The Himalayas. Mount Everest (8846m) and Nuptse (7841m) peaks. Credit © DEA / BERSEZIO / Universal Images Group / Science & Society Picture Library

The infamous character of the Himalayan peak began in 1852, when George Everest’s Great Trigonometrical Survey of India established peak ‘b’ as the survey team first called it as the highest mountain in the world. Straddling Nepal and Tibet – both secretive, inaccessible countries at the time – it was perhaps inevitable that it would enter the imagination of many by providing another unknown, uncharted territory to explore. After the Tibetan government opened up the country to the British in the 1920s, attempts on the mountain’s summit from the north side by a rash of British-led teams began. The successful 1953 party scaled the mountain from the south side.

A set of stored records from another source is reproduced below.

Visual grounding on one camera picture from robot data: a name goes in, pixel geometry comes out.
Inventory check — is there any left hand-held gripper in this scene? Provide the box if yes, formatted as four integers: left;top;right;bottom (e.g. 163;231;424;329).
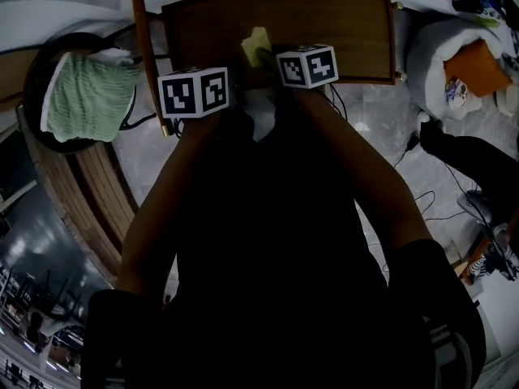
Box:
157;66;231;120

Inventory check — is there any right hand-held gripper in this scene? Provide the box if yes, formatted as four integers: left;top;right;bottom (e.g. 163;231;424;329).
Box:
255;43;340;91

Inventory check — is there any yellow cloth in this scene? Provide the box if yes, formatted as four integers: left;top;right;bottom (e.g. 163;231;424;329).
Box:
240;26;273;71

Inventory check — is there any person's right forearm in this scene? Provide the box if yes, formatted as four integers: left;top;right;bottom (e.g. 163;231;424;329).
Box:
290;85;445;259

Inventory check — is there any person's left forearm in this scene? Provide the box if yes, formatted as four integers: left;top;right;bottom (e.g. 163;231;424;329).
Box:
116;109;230;295

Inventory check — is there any white fabric piece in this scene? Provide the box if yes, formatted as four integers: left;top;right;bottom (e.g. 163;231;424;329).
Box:
242;89;281;143

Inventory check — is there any wooden pole with gold tips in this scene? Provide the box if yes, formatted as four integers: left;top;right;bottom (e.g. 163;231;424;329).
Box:
130;0;171;139

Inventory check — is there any green knitted towel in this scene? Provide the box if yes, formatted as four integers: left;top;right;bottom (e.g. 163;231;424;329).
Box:
40;50;141;144

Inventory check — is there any curved wooden bench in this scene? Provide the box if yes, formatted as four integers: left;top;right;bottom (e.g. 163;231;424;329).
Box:
15;107;141;287

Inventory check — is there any black round chair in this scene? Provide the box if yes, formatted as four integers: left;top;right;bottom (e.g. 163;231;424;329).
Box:
22;32;141;156

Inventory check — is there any blue patterned white bag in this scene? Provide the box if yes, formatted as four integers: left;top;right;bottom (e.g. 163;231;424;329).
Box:
444;76;470;109

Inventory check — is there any person's dark clothing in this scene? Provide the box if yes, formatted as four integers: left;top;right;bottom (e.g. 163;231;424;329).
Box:
79;95;487;389

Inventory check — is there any black oblong case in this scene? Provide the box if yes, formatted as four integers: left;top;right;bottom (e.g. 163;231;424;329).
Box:
451;0;487;15

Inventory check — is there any orange pillow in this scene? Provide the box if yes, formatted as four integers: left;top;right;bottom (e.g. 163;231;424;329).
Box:
443;38;515;99

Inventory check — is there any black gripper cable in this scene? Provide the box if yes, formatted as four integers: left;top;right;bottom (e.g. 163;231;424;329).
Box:
324;82;349;122

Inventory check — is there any thin black floor cable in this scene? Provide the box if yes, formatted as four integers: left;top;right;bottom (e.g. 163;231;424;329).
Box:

Theodolite used by the Survey of India team to measure peak ‘b'.

Theodolite used by the Survey of India team to measure peak ‘b’. Credit: Science Museum / Science & Society Picture Library

The Science Museum holds a number of artefacts from some of the more well-known attempts on the summit. These reveal both the very private and the public nature of climbing the mountain. Although Hilary himself commented: ‘Nobody climbs mountains for scientific reasons. Science is used to raise money for the expeditions, but you really climb for the hell of it’, much of the equipment developed for the 1953 expedition used cutting-edge technology. For example, the Pye wireless equipment used, including the walkie talkie in the image below, was specially adapted by Pye for the extremes of weather and temperature experienced on the mountain. This enabled the team to receive broadcasts from the world outside and to communicate with camps up to two miles away.

Pye radio set used on the successful 1953 expedition.

Some of the Pye radio equipment used on the successful 1953 expedition. Credit: Science Museum / Science & Society Picture Library

An oxygen cylinder from the British 1922 Everest Expedition, shows how even the air we take for granted has to be supplied for most climbing teams at such high altitude. The oxygen levels above 8,000m in the mountain’s Death Zone, are so low that the body uses its store of oxygen up faster than it can be replenished by breathing.

Oxygen cylinder from the British 1922 Everest Expedition, shown with a modern oxygen cylinder and breathing mask, similar to those used in the successful 1953 expedition.

Oxygen cylinder from the British 1922 Everest Expedition, shown with a modern oxygen cylinder and breathing mask, similar to those used in the successful 1953 expedition. Credit: Science Museum / Science & Society Picture Library

Many of the other Everest-related objects in our collections are more personal items of clothing. There are butter-soft silk gloves and a pair of special lightweight double clinker nailed climbing boots from the 1933 expedition; and a fibre jacket from a 1978 climb – the first successful ascent without bottled oxygen.

Silk inner glove used on an Everest expedition in 1933.

Silk inner glove used on an Everest expedition in 1933. Credit: Science Museum / Science & Society Picture Library

Whilst these objects are all in the Museum’s stores, a lurid waterproof jacket and trousers by Karrimor, using Gore-Tex was worn by Rebecca Stephens, the first British woman to climb Everest on the 40th Anniversary Expedition in 1993; is on show in the Challenge of Materials gallery.

Rebecca Stephen’s jacket and trousers from the 1993 expedition.

Rebecca Stephen’s jacket and trousers from the 1993 expedition. Credit: Science Museum / Science & Society Picture Library

There’s also a pair of Indian puttees belonging to Dr Tom Longstaff from the 1922 expedition – the first which set off with the expressed purpose of reaching the summit. Longstaff advised against the expedition’s third attempt on the summit during which seven were killed by an avalanche. Many of these objects form poignant and intimate reminders of the very personal nature of climbing the most famous mountain in the world.